Oral Papers: Collaborative Care & Community C-L II
Background: After medical hospitalization, people with serious mental illness are at high risk of psychiatric destabilization and emergence of suicidal ideation and behavior. For example, in the week following discharge from medical hospitalization, individuals are 10 times more likely to die by suicide compared with matched controls(1). Although suicide research traditionally focused on psychiatric hospitalizations, half of patients who suicide within 3 days of discharge were hospitalized for non-psychiatric reasons(2). Despite this extreme vulnerability, identification of patients at high risk of suicide following medical hospitalization remains unclear. To address this issue, we developed an actuarial risk algorithm predicting readmission for suicidality after medical hospitalization.

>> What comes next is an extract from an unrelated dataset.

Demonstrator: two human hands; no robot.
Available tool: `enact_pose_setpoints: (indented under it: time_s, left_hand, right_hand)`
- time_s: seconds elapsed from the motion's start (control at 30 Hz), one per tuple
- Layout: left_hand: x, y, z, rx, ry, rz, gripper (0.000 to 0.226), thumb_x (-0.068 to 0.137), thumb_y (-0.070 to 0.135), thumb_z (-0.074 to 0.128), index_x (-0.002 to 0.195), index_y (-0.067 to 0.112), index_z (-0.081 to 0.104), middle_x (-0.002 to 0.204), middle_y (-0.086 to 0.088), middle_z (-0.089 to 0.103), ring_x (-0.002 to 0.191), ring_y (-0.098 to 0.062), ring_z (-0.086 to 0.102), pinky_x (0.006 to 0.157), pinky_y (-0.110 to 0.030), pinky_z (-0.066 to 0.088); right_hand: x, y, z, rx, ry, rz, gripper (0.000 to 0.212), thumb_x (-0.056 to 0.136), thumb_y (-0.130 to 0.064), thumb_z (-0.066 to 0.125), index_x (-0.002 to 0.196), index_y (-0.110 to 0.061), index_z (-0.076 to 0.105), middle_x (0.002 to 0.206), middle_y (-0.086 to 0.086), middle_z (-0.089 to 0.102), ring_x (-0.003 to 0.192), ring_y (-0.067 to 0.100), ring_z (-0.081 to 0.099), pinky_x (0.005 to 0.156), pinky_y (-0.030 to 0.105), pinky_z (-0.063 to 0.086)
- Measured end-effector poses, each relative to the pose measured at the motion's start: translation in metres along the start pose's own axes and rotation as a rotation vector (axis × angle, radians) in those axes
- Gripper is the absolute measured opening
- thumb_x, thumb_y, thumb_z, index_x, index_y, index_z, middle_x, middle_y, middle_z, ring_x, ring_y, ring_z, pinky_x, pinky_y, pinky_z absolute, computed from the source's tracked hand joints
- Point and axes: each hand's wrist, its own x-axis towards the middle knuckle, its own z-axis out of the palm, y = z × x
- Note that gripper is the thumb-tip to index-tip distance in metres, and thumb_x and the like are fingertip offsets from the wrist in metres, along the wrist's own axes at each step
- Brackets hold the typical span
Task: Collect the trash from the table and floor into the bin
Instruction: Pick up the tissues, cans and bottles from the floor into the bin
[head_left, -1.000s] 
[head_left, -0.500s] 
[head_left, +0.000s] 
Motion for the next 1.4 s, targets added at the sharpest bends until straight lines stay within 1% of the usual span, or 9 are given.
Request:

Methods: In this longitudinal cohort study, electronic health record data from adult ( >18-years-old) patients with serious mental illness (major depressive disorder, bipolar disorder, or psychotic disorder) were used to develop an algorithm to predict readmission for suicidality after medical hospitalization. We extracted codified data on diagnosis (ICD-9 and 10 codes), medications, care utilization (ambulatory, emergency department, and hospital encounters), demographics, and financial charges. Classification Trees were implemented to hierarchically structure linear, nonlinear, and interactive predictors. The gold-standard outcome was readmission for suicide attempt and/or ideation in the 12 months following medical hospitalization. As the outcome of suicidality was infrequent, balanced trees were derived and 10-fold cross-validation was used to internally validate the models. The sensitivity, specificity, accuracy and area under the curve (AUC) were compared. Analyses were conducted in R 3.4.0 and Python 3.7.0, SciPy v0.19.1. The UCLA IRB approved this study.
Results: There were 16,552 medical hospitalizations (N=5,255) of patients with serious mental illness (major depressive disorder, bipolar disorder, or primary psychotic disorder) from 2006-2016 across two study sites. 287 patients were rehospitalized (5.5% of all patients) for suicide attempt (N=83) and/or suicidal ideation (N=220) following medical hospitalization. The model accurately identified 107/108 rehospitalizations for suicide attempt and 312/338 rehospitalizations for suicidal ideation. The model identified three pathways of increased risk of suicide attempt [Sensitivity:99.1%, Specificity:97.3%, Accuracy:97.3, AUC:0.69], suicidal ideation [Sensitivity:92.3%, Specificity:84.6%, Accuracy:84.7, AUC0.93], and any suicidality [Sensitivity:92.2%, Specificity:84.9%, Accuracy:85.1, AUC:0.71]. Highest risk phenotypes were characterized by prior suicidality, moderate Elixhauser Comorbidity Index, and psychiatric comorbidity. Low risk phenotypes were characterized by frequent contact with medical providers with antecedent medical hospitalizations and ambulatory visits.
Conclusions: The high concentrated risk of suicidality among certain phenotypes of patients following medical hospitalization may justify increased referral to psychiatric services or aftercare interventions. Identification of modifiable non-linear and interactive predictors may inform hospital-based interventions to mitigate suicide risk after hospitalization.
1.Qin,P.,et al."Hospitalization for physical illness and risk of subsequent suicide: a population study." J.of internal medicine 273.1(2013):48-58.
2.Drake,S.A.,et al."Suicide within 72 hours after discharge from health care settings: Decedent characteristics." Am J.of forensic medicine and pathology 37.1(2016):32-34.